CZS: Prototyping early and often and getting as much real, actual content into the presentation as early as possible helped a lot. I only wish we did that sooner and more frequently. The systems we used that allowed non-technical editors to tweak content and preview it live were absolutely essential. We spent weeks refining the details and probably could have spent weeks more, and that couldn’t have happened otherwise.

Q. What were your greatest challenges during the project?

EB: There were a number of challenges — from filming in Mali during an Ebola outbreak (and the subsequent 21 days of twice-a-day temperature taking and daily calls to U.S. health officials) to being forced to meet with sources in secret after being interrogated by Democratic Republic of Congo intelligence services who assigned us a minder. Then there’s the car in Malawi whose doors and windows didn’t open, that was funneling carbon monoxide into the back seat and eventually broke down entirely!

Multimedia editor Eleanor Bell shooting from the roof of a car in South Africa.(Will Fitzgibbon/ICIJ)

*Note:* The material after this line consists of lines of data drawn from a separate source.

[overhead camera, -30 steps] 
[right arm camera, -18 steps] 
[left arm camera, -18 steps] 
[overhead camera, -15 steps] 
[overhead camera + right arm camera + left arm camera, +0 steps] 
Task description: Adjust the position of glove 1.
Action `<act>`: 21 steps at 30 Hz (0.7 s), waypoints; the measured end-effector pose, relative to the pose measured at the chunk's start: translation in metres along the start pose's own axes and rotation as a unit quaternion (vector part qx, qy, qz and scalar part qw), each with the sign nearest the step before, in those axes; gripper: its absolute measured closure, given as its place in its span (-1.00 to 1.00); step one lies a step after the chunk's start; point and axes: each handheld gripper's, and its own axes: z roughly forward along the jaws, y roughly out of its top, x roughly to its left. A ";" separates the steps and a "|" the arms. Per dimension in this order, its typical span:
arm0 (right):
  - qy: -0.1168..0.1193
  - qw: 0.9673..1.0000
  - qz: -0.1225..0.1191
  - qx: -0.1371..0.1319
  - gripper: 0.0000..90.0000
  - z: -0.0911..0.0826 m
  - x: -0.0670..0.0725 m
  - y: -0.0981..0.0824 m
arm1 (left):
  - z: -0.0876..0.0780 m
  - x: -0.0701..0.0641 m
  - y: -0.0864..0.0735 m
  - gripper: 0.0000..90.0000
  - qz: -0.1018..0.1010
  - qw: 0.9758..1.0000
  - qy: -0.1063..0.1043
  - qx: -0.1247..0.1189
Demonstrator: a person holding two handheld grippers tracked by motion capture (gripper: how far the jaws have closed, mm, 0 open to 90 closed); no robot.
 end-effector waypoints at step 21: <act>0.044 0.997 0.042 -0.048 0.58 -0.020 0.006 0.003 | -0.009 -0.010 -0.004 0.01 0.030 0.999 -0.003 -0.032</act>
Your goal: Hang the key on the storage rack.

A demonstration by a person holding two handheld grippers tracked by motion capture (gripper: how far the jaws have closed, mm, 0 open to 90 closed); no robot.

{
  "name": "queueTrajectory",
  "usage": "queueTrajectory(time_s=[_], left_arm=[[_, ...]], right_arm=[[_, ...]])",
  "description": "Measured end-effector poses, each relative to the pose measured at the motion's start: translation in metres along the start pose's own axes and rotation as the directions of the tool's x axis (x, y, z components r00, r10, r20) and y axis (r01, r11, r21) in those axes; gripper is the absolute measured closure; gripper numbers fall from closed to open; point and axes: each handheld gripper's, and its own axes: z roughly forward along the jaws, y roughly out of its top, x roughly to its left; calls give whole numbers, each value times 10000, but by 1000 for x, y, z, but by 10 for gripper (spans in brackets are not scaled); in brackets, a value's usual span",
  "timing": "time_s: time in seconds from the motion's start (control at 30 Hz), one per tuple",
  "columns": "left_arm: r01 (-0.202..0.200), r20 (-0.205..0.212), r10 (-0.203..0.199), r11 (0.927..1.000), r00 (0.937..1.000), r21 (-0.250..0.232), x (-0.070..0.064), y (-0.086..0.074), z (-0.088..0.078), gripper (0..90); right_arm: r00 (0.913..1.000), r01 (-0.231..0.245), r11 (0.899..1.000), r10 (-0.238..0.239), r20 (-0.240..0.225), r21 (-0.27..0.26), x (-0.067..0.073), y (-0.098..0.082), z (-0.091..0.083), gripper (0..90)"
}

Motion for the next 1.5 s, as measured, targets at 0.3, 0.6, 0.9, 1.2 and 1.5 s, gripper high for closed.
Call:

In terms of the production challenges though, the most fun thing was coming up with ways to capture (on very tight deadlines) events that had already taken place and of which there was little or no physical evidence. The idea to film the “dirt diagram” describing a protest in Mali in which villagers were killed, was inspired by a conversation I had with a local man who picked up a stick and began drawing to explain the location of a house. In this context, it seemed like the most natural way to tell the story of the shootings after the fact.

CZS: Definitely mobile was one of our greatest challenges. In addition to the work I did to make video work for mobile devices, design was also an issue. In the days before launch, we reviewed every slide on mobile devices and tried to make each work on the small screen. Sometimes the slide could be improved by moving elements, sometimes by rewriting the content and sometimes by using a different way of building the slide. Integrating all the technological, design and storytelling pieces into a cohesive whole was the hardest and most essential part.

Fatal Extraction was made possible thanks to the generous support of the Pulitzer Center for Crisis Reporting.